Item 14. Indemnification of Directors and Officers
Our amended and restated certificate of incorporation will provide that a director will not be liable to the corporation or its stockholders for monetary damages to the fullest extent permitted by the DGCL. In addition, if the DGCL is amended to authorize the further elimination or limitation of the liability of directors, then the liability of a director of the corporation, in addition to the limitation on personal liability provided for in our certificate of incorporation, will be limited to the fullest extent permitted by the amended DGCL. Our amended and restated bylaws will provide that the corporation will indemnify, and advance expenses to, any officer or director to the fullest extent authorized by the DGCL.
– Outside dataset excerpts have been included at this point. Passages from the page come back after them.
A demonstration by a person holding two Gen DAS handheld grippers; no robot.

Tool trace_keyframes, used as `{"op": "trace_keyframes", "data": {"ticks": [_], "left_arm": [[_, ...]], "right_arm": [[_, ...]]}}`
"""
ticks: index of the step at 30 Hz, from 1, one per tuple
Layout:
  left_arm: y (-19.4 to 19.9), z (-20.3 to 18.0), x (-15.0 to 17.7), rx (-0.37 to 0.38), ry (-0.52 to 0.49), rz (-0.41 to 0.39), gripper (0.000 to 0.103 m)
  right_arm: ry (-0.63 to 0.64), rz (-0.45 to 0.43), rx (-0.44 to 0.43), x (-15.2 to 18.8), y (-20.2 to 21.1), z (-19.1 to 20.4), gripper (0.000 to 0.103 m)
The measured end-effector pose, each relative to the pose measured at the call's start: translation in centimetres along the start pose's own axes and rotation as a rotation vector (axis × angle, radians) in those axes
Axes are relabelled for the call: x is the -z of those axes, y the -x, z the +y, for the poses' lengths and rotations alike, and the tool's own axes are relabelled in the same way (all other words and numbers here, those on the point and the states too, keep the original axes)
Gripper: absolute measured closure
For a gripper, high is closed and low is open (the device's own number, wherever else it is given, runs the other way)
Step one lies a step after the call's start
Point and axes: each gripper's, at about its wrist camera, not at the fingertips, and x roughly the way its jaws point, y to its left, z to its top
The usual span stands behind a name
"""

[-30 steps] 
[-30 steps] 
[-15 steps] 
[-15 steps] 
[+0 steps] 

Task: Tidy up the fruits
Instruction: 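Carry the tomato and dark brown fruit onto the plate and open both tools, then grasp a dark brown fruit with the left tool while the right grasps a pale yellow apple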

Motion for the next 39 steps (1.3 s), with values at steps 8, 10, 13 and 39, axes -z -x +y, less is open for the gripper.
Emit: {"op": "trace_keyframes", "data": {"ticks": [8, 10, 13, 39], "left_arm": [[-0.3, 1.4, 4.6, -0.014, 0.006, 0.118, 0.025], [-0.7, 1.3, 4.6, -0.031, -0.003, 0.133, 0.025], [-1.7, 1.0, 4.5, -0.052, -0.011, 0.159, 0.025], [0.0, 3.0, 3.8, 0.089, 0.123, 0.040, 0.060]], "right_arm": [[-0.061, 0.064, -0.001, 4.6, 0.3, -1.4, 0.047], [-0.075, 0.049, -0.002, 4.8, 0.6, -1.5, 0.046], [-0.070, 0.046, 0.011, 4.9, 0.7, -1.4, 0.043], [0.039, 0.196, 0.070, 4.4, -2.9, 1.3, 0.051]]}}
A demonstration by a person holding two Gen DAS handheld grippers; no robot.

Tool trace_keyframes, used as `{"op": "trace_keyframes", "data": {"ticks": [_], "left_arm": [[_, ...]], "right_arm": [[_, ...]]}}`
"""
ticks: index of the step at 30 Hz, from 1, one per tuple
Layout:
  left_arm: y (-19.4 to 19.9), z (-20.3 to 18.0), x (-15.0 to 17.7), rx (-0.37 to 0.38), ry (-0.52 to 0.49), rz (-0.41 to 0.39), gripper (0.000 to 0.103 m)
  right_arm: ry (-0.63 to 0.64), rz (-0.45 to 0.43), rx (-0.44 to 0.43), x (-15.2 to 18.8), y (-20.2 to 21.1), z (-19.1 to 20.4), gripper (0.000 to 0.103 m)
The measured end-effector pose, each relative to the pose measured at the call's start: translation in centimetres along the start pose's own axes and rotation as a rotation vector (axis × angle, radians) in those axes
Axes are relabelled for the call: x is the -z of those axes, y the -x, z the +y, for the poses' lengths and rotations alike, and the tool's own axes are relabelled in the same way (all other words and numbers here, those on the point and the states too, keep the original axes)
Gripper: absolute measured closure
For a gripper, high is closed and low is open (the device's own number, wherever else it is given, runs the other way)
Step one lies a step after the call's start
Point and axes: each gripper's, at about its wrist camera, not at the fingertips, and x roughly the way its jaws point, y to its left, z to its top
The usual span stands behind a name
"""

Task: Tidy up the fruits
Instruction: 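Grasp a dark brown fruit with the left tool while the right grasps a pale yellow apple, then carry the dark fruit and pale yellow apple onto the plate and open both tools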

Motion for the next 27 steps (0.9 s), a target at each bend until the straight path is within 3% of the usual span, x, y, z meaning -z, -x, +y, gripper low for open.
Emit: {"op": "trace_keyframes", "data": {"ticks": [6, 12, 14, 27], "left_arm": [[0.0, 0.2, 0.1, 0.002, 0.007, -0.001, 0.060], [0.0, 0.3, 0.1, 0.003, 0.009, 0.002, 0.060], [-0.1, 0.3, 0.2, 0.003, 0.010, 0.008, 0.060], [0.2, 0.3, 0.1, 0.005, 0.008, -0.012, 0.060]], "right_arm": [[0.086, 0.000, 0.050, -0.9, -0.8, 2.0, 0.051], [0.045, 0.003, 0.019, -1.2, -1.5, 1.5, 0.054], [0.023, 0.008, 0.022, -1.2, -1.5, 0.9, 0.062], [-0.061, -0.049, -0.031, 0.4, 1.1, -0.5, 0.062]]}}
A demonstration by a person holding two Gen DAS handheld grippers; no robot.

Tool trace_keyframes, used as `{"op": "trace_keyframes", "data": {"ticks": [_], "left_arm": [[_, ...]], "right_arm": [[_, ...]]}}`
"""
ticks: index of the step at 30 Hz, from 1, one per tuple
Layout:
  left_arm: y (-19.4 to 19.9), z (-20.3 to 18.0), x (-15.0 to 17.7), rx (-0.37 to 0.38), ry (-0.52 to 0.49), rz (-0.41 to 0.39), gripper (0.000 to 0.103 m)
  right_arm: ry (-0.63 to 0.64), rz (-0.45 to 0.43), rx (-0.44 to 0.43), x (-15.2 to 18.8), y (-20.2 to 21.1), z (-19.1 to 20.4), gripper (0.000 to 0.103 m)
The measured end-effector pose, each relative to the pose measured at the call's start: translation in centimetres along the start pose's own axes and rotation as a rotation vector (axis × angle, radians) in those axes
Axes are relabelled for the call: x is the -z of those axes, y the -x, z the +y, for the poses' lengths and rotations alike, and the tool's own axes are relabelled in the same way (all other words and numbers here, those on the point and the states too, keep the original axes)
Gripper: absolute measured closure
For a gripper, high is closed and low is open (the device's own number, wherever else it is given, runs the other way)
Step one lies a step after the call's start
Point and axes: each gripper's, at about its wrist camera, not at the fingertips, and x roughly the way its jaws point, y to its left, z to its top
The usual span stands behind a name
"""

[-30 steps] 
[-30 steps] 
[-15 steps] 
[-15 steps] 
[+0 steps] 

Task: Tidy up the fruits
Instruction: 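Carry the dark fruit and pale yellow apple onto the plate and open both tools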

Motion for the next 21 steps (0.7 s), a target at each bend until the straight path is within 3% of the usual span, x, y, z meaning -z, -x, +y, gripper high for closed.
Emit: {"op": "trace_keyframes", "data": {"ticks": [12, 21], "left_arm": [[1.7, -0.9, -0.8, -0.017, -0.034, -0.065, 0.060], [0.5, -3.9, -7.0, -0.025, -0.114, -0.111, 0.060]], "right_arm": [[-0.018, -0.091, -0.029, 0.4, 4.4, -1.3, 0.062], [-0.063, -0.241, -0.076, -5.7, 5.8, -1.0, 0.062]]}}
Section 145 of the DGCL provides that a corporation may indemnify directors and officers as well as other employees and individuals against expenses, including attorneys' fees, judgments, fines and amounts paid in settlement in connection with specified actions, suits and proceedings whether civil, criminal, administrative, or investigative, other than a derivative action by or in the right of the corporation, if they acted in good faith and in a manner they reasonably believed to be in or not opposed to the best interests of the corporation and, with respect to any criminal action or proceeding, had no reasonable cause to believe their conduct was unlawful. A similar standard is applicable in the case of derivative actions, except that indemnification extends only to expenses, including attorneys' fees, incurred in connection with the defense or settlement of such action and the statute requires court approval before there can be any indemnification where the person seeking indemnification has been found liable to the corporation. The statute provides that it is not exclusive of other indemnification that may be granted by a corporation's certificate of incorporation, bylaws, disinterested director vote, stockholder vote, agreement or otherwise.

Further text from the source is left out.